I apologize for not reporting to you sooner on the WCS server software project. During the Summer, Kari has cleaned up and improved the structure of the WCS station-point server code. The saga of incorporating suitable metadata into the service still continues. I also begun the description of the WCS server as part of the HTAP Data Network Pilot project in collaboration with Martin Schultz's group in Juelich. In fact, the WCS server software was co-developed (and code-shared) by Kari Hoijarvi at CAPITA and Michael Decker at Juelich, with Martin and I directly involved in the design.

Anyway, the situation is that the WCS station-point server code is now accessible through SourceForge and the initial description is on the GEO Air Quality Community of Practice workspace, links below.
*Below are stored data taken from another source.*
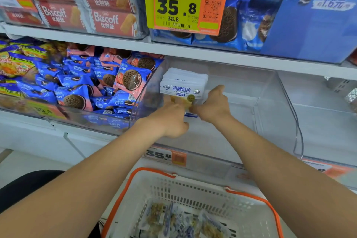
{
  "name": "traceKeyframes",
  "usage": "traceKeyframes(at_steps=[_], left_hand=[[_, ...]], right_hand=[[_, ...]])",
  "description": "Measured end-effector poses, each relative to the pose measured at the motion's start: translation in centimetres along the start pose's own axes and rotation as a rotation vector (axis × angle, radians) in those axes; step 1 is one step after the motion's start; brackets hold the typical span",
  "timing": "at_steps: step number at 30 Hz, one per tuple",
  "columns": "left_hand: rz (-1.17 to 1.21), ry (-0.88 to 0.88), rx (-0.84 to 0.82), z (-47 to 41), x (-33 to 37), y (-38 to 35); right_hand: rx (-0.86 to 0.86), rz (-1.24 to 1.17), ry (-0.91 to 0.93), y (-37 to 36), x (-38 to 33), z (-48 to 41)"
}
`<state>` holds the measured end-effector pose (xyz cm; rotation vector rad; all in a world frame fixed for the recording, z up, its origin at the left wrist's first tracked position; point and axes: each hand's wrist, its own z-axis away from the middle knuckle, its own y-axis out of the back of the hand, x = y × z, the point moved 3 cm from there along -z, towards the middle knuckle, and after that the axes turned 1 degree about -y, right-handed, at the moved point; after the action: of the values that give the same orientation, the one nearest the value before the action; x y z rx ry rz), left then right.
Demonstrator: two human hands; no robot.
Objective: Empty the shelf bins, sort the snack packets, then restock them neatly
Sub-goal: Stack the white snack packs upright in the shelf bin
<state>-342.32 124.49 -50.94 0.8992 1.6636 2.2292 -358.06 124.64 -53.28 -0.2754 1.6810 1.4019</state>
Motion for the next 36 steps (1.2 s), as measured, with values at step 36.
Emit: traceKeyframes(at_steps=[36], left_hand=[[-0.382, 0.022, 0.445, -4.4, -0.5, 1.8]], right_hand=[[-0.262, -0.382, -0.226, 0.4, 0.9, 0.6]])
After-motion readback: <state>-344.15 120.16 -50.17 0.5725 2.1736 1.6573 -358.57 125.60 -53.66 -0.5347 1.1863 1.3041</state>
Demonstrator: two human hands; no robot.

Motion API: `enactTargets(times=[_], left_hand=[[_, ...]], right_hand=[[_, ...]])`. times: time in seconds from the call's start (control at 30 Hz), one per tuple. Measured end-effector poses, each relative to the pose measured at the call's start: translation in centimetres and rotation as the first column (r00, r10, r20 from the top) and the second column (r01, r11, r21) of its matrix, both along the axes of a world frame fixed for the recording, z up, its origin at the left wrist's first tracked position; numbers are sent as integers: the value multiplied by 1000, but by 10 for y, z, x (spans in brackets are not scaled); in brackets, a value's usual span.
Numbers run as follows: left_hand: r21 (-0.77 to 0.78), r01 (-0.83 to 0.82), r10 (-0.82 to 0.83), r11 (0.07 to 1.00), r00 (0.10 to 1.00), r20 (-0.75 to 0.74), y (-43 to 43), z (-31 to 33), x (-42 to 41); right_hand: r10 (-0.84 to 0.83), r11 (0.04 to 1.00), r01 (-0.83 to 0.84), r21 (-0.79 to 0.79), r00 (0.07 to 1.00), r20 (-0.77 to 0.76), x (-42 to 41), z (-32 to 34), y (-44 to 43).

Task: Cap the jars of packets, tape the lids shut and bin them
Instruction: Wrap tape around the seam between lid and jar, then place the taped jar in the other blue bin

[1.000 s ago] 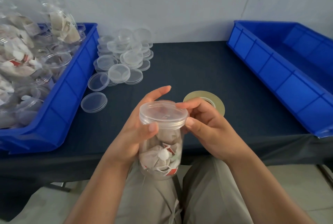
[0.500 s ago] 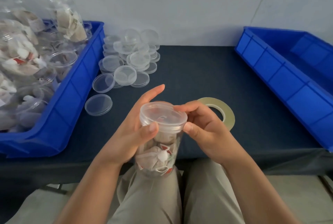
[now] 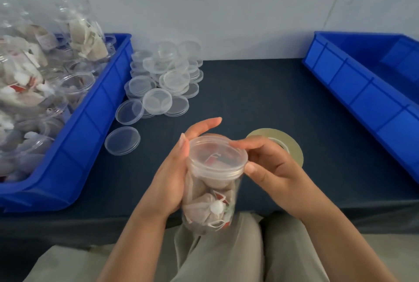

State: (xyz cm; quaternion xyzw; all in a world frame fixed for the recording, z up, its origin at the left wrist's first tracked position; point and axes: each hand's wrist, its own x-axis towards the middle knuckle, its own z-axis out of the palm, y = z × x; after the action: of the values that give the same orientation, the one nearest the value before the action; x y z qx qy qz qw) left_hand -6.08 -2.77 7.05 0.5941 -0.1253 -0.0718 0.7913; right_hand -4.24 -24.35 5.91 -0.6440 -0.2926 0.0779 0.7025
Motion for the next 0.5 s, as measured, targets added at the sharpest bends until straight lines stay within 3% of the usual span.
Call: enactTargets(times=[0.17,0.3,0.5], left_hand=[[211,-170,140,963,979,152,-13,1,1],[170,-174,140,970,970,199,-24,2,4],[136,-320,283,938,930,236,-15,6,21]], right_hand=[[-73,978,81,-194,996,46,-18,14,-1],[-211,846,333,-416,926,313,-23,30,2],[-496,757,574,-312,816,297,20,90,-55]])
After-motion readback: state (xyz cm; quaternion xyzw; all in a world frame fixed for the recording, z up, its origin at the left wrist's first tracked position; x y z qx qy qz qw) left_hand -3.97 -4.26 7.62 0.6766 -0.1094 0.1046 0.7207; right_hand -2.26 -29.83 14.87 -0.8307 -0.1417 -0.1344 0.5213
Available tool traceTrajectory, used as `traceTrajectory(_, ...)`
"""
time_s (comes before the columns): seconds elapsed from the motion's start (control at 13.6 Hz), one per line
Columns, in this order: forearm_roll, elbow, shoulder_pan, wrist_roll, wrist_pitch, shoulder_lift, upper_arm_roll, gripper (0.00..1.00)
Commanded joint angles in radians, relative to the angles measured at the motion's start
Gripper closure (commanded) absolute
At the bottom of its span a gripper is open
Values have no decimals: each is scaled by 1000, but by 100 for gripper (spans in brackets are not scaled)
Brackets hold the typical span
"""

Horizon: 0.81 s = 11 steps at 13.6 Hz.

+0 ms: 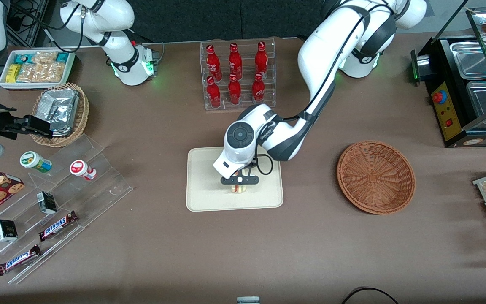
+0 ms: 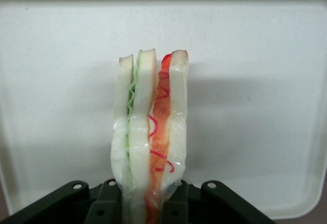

While the code is based on the grid data server, it has substantial modifications for the WCS delivery of point monitoring data.

WCS Server Software

WCS server software for grid data

WCS server software for station-point data

I hope that our goal of making the WCS server 'portable' holds water. According to Kari, following the installation of the code, you will need only to fill out the configuration files and viola! :). I am sure, however, glitches will appear and that with your applications and experience, the server can be made more suitable and reusable for HTAP or any other of your projects. In any case, the application of the server code to the EMEP data in your SQL server should be doable with modest effort.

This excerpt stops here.